她说。
不是邀请。是指令。
他们并排走在中央市场的石板路上。马车从他们身边经过,车轮碾过凹坑,溅起一小片泥水。索菲轻巧地侧了一步,避开了。朱利安没有避——泥水溅在他的裤脚上,他没有在意。
“你每天这个时间路过这里?”索菲问。
“是。”
“那你每天都能看到市场开市。”
“是。”
“你喜欢看什么?”
朱利安没想到她会问这个问题。他走了几步才回答。
“鱼。”
“鱼?”
“卖鱼的摊位最早到。天没亮就到了。从勒阿弗尔和迪耶普来的马车,连夜赶路,鱼装在木桶里,用海水泡着。到了市场,他们把鱼倒出来,铺在碎冰上。冰是冬天从塞纳河上凿的,存在地窖里,用锯末和稻草裹着,能放到夏天。”
他停顿了一下。
“鱼的眼睛。”
索菲的步子慢了半拍。
“鱼的眼睛?”
“新鲜的鱼,眼睛是亮的。透明的。像玻璃瓶底。不新鲜的鱼,眼睛会变浑浊。发白。像煮过头的蛋白。”朱利安说,“我父亲教的。他以前每天早上去市场买鱼,给我母亲。母亲去世后就不买了。”
他没有继续说。索菲也没有追问。
他们走出市场,走上通往蒙马特高地的坡道。石板路在这里变成了夯土路,被马车轮碾出两道深深的车辙,车辙之间的隆起部长着矮矮的野草。两边的房子从密集变得稀疏,从石头变成木头和灰泥。一家铁匠铺的烟囱冒着烟,铁锤敲击铁砧的声音从敞开的门里传出来——叮,叮,叮,节奏均匀,像一个巨人的心跳。朱利安往门里看了一眼。
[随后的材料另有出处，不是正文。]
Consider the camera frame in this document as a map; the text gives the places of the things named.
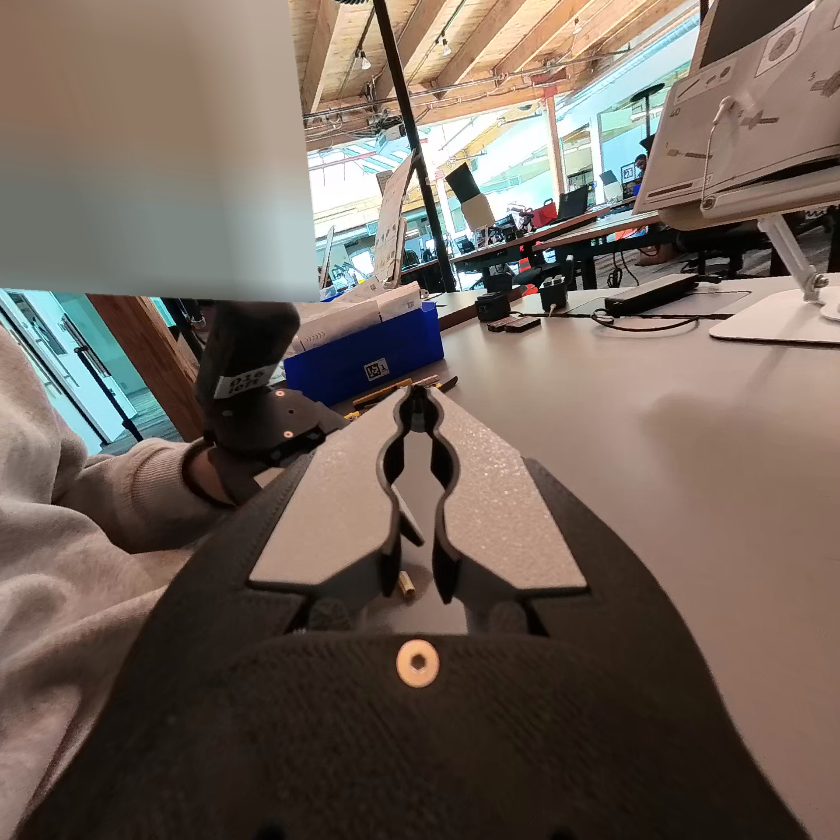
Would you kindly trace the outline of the person's left hand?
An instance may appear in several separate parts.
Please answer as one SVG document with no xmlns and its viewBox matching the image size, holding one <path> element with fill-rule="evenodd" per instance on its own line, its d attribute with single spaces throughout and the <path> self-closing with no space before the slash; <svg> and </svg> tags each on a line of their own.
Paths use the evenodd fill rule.
<svg viewBox="0 0 840 840">
<path fill-rule="evenodd" d="M 228 496 L 211 461 L 212 449 L 205 442 L 196 442 L 189 447 L 182 461 L 182 479 L 187 489 L 207 504 L 216 508 L 233 508 L 235 503 Z"/>
</svg>

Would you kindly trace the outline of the glass door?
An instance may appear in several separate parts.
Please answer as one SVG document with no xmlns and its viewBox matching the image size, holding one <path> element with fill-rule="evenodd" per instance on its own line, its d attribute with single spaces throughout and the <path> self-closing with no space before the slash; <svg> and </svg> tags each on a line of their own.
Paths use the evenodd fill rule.
<svg viewBox="0 0 840 840">
<path fill-rule="evenodd" d="M 117 454 L 135 442 L 120 416 L 80 362 L 86 356 L 133 420 L 130 400 L 144 384 L 88 297 L 77 292 L 1 289 L 2 326 L 24 352 L 67 425 L 91 454 Z"/>
</svg>

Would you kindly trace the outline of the wooden background desk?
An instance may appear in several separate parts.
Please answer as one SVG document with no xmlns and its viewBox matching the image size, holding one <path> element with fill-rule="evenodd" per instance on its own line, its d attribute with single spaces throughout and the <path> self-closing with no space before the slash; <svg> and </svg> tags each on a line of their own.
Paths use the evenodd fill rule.
<svg viewBox="0 0 840 840">
<path fill-rule="evenodd" d="M 545 251 L 571 252 L 575 247 L 593 249 L 607 245 L 606 239 L 626 230 L 649 228 L 660 223 L 656 211 L 634 214 L 621 205 L 617 213 L 609 214 L 604 208 L 596 207 L 578 217 L 565 219 L 530 234 L 506 242 L 489 244 L 465 255 L 454 257 L 451 266 L 454 271 L 479 272 L 490 291 L 495 283 L 490 270 L 496 266 L 513 266 L 526 260 L 528 268 L 514 276 L 516 286 L 538 287 L 546 277 L 555 277 L 562 271 L 563 263 L 546 263 Z"/>
</svg>

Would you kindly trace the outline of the instruction booklet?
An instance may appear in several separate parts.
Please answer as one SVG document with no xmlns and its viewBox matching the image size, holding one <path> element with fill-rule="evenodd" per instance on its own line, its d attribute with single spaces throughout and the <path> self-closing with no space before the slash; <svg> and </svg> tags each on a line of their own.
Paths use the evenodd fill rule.
<svg viewBox="0 0 840 840">
<path fill-rule="evenodd" d="M 670 89 L 634 211 L 838 160 L 838 2 L 713 2 Z"/>
</svg>

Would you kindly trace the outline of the black and white board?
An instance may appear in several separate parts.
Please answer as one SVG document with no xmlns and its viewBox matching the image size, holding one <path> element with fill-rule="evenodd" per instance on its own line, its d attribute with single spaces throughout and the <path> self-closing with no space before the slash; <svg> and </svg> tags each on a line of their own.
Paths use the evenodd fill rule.
<svg viewBox="0 0 840 840">
<path fill-rule="evenodd" d="M 472 232 L 495 226 L 496 219 L 489 200 L 478 188 L 468 162 L 454 168 L 445 176 L 445 180 L 458 199 L 466 224 Z"/>
</svg>

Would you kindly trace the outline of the whiteboard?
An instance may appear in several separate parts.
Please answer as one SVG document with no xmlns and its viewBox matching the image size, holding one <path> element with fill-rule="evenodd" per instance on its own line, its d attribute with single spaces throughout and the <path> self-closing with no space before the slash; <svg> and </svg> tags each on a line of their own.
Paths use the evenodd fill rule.
<svg viewBox="0 0 840 840">
<path fill-rule="evenodd" d="M 374 242 L 373 288 L 380 291 L 399 282 L 403 268 L 403 249 L 406 220 L 403 203 L 409 182 L 414 173 L 417 154 L 411 152 L 391 173 L 383 187 L 380 215 Z"/>
</svg>

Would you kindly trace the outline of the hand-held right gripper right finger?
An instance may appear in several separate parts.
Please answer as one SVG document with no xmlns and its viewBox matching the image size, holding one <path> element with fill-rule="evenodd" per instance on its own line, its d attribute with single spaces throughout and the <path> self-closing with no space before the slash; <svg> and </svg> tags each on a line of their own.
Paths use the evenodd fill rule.
<svg viewBox="0 0 840 840">
<path fill-rule="evenodd" d="M 501 602 L 587 591 L 525 458 L 446 394 L 427 391 L 430 467 L 443 489 L 433 574 L 442 601 L 485 618 Z"/>
</svg>

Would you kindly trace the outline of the pile of lego pieces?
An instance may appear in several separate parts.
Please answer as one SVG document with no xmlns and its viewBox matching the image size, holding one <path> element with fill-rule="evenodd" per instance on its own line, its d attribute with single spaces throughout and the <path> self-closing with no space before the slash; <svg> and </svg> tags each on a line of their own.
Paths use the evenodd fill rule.
<svg viewBox="0 0 840 840">
<path fill-rule="evenodd" d="M 441 380 L 441 378 L 440 378 L 440 376 L 439 376 L 438 374 L 433 374 L 433 375 L 430 375 L 430 376 L 428 376 L 428 377 L 425 377 L 425 378 L 423 378 L 423 379 L 421 379 L 421 380 L 418 380 L 418 381 L 413 381 L 413 384 L 412 384 L 412 385 L 410 385 L 410 386 L 430 387 L 430 388 L 433 388 L 433 389 L 438 389 L 438 390 L 441 390 L 442 392 L 448 392 L 448 391 L 450 391 L 452 388 L 454 388 L 454 387 L 456 386 L 456 384 L 457 384 L 457 383 L 458 383 L 458 377 L 457 377 L 456 375 L 454 375 L 454 376 L 452 376 L 451 378 L 449 378 L 449 379 L 447 379 L 447 380 L 443 381 L 443 380 Z M 364 410 L 364 411 L 362 411 L 362 412 L 360 412 L 360 413 L 359 413 L 359 412 L 354 412 L 354 411 L 351 411 L 350 413 L 345 414 L 344 419 L 346 419 L 346 420 L 348 420 L 348 421 L 353 421 L 354 419 L 359 418 L 359 417 L 360 417 L 361 415 L 363 415 L 364 413 L 366 413 L 366 412 L 370 411 L 373 407 L 371 407 L 370 409 Z"/>
</svg>

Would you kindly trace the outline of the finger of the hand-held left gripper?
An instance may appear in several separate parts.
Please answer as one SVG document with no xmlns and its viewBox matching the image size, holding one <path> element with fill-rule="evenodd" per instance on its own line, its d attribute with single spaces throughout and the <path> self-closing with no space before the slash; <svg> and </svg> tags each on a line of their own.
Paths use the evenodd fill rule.
<svg viewBox="0 0 840 840">
<path fill-rule="evenodd" d="M 415 519 L 410 508 L 405 502 L 399 489 L 397 489 L 396 486 L 393 486 L 392 491 L 399 508 L 398 525 L 401 536 L 404 537 L 412 545 L 418 548 L 423 547 L 425 545 L 426 540 L 423 534 L 421 533 L 417 520 Z"/>
</svg>

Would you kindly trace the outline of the wooden post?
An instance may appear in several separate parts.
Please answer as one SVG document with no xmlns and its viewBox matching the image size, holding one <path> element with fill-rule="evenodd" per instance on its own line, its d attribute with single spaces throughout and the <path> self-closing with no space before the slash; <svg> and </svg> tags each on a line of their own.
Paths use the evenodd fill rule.
<svg viewBox="0 0 840 840">
<path fill-rule="evenodd" d="M 172 337 L 147 297 L 87 294 L 112 336 L 185 441 L 203 436 L 193 392 L 197 363 Z"/>
</svg>

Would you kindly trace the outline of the long yellow lego beam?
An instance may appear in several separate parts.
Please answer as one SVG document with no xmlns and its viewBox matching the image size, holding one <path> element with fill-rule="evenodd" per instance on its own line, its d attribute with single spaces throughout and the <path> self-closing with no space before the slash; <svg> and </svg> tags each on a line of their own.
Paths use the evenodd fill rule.
<svg viewBox="0 0 840 840">
<path fill-rule="evenodd" d="M 408 377 L 404 380 L 394 382 L 390 385 L 387 385 L 381 388 L 378 391 L 372 392 L 368 395 L 364 395 L 363 397 L 359 397 L 353 400 L 353 411 L 354 412 L 362 412 L 364 410 L 368 410 L 373 405 L 381 402 L 382 400 L 386 399 L 387 396 L 393 394 L 398 389 L 407 387 L 413 384 L 413 380 L 411 377 Z"/>
</svg>

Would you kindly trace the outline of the person's left forearm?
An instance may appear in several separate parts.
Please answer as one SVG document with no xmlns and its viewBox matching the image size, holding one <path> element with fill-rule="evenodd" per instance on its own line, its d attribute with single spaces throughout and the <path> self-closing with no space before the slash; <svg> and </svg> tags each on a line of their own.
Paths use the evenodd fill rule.
<svg viewBox="0 0 840 840">
<path fill-rule="evenodd" d="M 199 452 L 199 444 L 152 438 L 123 455 L 90 457 L 78 436 L 66 436 L 53 501 L 88 517 L 128 553 L 183 549 L 215 521 L 185 479 Z"/>
</svg>

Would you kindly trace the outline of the blue plastic bin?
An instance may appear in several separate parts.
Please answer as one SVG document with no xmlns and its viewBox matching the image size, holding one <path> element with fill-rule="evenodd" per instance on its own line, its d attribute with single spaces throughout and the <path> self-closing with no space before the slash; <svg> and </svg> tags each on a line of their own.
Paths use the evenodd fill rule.
<svg viewBox="0 0 840 840">
<path fill-rule="evenodd" d="M 283 361 L 287 386 L 325 406 L 400 381 L 445 356 L 434 301 Z"/>
</svg>

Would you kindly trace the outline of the grey hoodie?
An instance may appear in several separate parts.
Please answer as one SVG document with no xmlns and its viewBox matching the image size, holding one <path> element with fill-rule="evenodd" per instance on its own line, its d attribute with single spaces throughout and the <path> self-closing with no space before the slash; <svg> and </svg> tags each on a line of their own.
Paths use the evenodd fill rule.
<svg viewBox="0 0 840 840">
<path fill-rule="evenodd" d="M 79 750 L 194 544 L 128 553 L 88 517 L 55 504 L 60 445 L 69 435 L 78 436 L 3 329 L 2 838 L 15 837 Z M 231 509 L 209 506 L 215 521 L 205 533 Z"/>
</svg>

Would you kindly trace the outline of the black tripod stand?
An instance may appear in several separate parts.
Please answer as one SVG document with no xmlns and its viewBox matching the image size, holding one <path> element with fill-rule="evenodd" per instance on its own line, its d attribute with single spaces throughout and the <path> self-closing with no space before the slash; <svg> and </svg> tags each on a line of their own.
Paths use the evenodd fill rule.
<svg viewBox="0 0 840 840">
<path fill-rule="evenodd" d="M 100 377 L 100 374 L 97 372 L 97 370 L 94 368 L 92 363 L 89 361 L 88 357 L 86 356 L 86 351 L 89 350 L 89 349 L 90 348 L 86 344 L 83 344 L 80 347 L 76 347 L 74 352 L 76 353 L 80 362 L 88 370 L 88 372 L 90 373 L 93 380 L 97 383 L 99 388 L 103 391 L 104 395 L 106 396 L 106 398 L 108 399 L 108 401 L 110 402 L 110 404 L 112 405 L 114 410 L 120 416 L 123 428 L 127 432 L 129 432 L 134 437 L 135 440 L 137 440 L 137 441 L 144 440 L 144 437 L 140 433 L 140 430 L 135 426 L 135 424 L 133 423 L 133 420 L 123 410 L 123 408 L 122 408 L 121 404 L 119 403 L 119 401 L 117 400 L 116 396 L 109 389 L 109 387 L 105 384 L 104 380 Z"/>
</svg>
一个赤膊的中年人正在敲一块烧红的铁,背上的肌肉随着每一次锤击绷紧又松开。不是他父亲。但他认识那种节奏。
“你父亲是铁匠。”索菲说。这不是问句。
“是。”
“你也是。”
朱利安没有回答。他把视线从铁匠铺收回来,看着前方的路面。车辙在他脚下延伸,里面还积着昨天夜里的雨水,映着逐渐亮起来的天空,像两条平行的、泥质的镜子。
“我父亲说,”索菲开口,声音比之前轻了一些,“你控温很稳。看颜色,不用温度计。和他一样。”